Colonel Isaac Cragg - Former member of the Liberty Squad, Colonel Cragg is the only man to serve in 3 branches of the U.S. Military simultaneously (Air Force, Navy and the Army) and holds the record for most enemy planes shot down in a career. He bears a scar across the left side of his face, and a blinded left eye, from a fight with Nazi Giant during his former military days. His combat and piloting abilities are more than likely superhuman in nature, given his record-breaking service record, coupled with the fact that some portion of said record was obtained with the limited depth perception of having only one eye. Colonel Cragg is known to have fought in World War II, but it is not known how far his service extended past the war's resolution. Colonel Cragg is usually seen with his assistant Bad Dogg. Cragg was also a pallbearer at Mr. Articulate's funeral, implying that the two were probably friends. Cragg has demonstrated difficulty adjusting to the modern era's political correctness.

Deputy Presley Duray - Former sheriff of Tranquility and currently a deputy for Sheriff Lindo. Presley lost his position as sheriff after a case in which a murder suspect in his custody committed suicide in his cell after an intense interrogation. After the suspect was found to be innocent and the real killer being caught the next day, with pictures of the murder found on his person, Presley was presumably fired or asked to resign. The guilt and shame from this event was discovered and thwarted by the newly appointed Sheriff Lindo, who deputized him.

Bad Dog - Bad Dog (real name unknown) was Colonel Cragg's topkick during their military service, and served with him on the Liberty Squad. He constantly wears a collar around his neck. He possesses superhuman "toughness," which likely consists of enhanced strength and endurance. He served as a pallbearer for Mr. Articulate, although he had a mild dislike for Mr. Articulate, due to his intelligence and expansive vocabulary. As this suggests, Bad Dog is known for having a temper, and has sometimes been shown to enter an almost feral mental state.

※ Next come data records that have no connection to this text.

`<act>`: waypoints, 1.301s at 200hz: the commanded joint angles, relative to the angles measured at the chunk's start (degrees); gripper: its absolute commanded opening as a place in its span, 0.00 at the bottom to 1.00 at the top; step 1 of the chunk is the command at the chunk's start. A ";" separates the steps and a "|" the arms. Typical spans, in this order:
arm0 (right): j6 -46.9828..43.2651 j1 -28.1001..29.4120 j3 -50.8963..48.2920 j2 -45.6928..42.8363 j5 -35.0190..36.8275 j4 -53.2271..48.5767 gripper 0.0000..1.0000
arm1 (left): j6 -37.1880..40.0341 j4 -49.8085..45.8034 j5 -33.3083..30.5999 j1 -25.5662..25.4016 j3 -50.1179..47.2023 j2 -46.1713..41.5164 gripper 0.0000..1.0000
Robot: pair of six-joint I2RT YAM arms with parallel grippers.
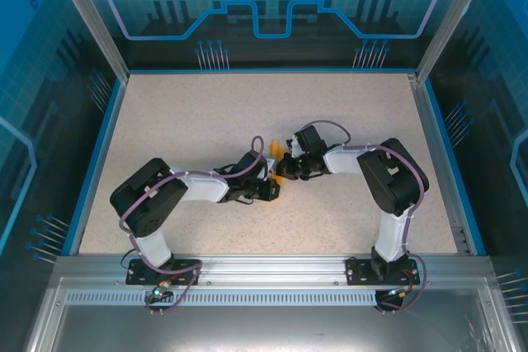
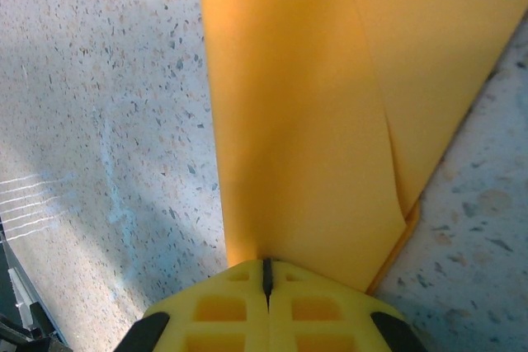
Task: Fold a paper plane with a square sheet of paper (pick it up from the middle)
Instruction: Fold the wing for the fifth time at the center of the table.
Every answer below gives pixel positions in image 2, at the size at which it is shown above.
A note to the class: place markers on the orange square paper sheet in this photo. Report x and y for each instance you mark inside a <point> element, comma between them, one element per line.
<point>309,121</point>

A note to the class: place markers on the aluminium side rail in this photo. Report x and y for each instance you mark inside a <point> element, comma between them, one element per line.
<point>22,306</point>

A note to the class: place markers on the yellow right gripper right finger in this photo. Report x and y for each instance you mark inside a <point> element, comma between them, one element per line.
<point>330,315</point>

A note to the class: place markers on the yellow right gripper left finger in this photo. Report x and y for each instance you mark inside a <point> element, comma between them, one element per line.
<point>218,315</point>

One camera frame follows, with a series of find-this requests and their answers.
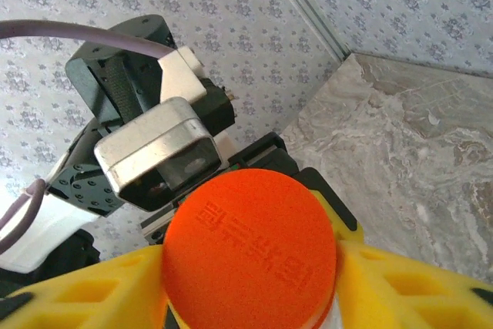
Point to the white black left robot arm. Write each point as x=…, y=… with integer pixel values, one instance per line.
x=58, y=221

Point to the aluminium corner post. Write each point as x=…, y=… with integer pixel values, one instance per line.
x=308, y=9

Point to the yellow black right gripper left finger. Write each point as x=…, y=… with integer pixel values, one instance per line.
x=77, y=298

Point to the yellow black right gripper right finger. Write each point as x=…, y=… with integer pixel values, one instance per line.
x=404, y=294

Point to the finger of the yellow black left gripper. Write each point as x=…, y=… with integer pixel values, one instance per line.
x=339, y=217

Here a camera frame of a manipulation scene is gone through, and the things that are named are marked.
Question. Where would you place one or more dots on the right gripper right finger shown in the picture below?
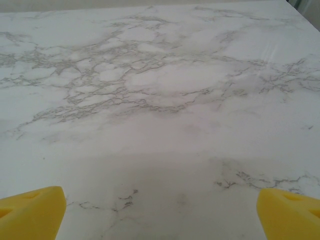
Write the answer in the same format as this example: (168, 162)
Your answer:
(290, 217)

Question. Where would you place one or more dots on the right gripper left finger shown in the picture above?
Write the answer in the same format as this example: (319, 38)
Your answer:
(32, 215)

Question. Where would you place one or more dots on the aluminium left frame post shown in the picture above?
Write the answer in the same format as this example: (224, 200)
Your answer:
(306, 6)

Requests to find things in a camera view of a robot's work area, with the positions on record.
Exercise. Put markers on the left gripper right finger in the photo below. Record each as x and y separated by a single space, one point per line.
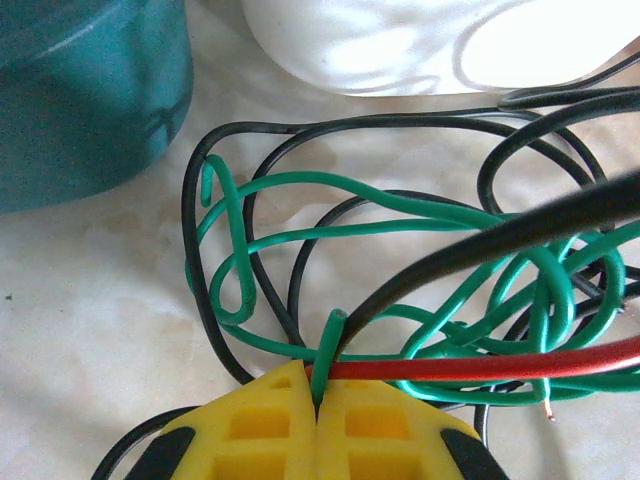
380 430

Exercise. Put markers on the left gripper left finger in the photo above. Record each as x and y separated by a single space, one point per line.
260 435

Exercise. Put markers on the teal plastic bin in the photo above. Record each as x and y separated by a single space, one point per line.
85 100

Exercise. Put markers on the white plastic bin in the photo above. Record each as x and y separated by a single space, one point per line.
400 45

Emoticon - Real name unknown, Emoticon is a local teenager and grandson of a villain (and presumed Maxi) known as The Typist, and causes trouble for the citizens of Tranquility. He is disrespectful to most elders in the town. Emoticon dresses in a flashy style, including a fur coat, several necklaces and assorted other jewellery. His most distinctive feature, however, is a mask he wears, which covers his entire face. The mask displays his current emotions via a LCD screen, which expresses said emotion as a text "smiley". This mask apparently translates Emoticon's true feelings at the given moment and does not allow any attempts at concealment (effectively rendering him unable to lie.) Emoticon also speaks in netspeak, saying "lol" rather than actually laughing, and saying "All caps!" before yelling. Currently, Emoticon is being held on charges of being an accessory to Mr. Articulate's murder and possibly on the charge of assaulting a police officer. Emoticons face is horribly disfigured and without his mask he cannot see, the mask itself has a pair of replacement eyeballs for him, apparently a "gift" from the Typist himself who blinded and disfigured him as a way to bring a bit of "tragedy" in his secret origins. As an act of kindness, Sheriff Lindo allowed him to keep wearing his mask even after his incarceration so as to spare him the shame and fear of being imprisoned without it.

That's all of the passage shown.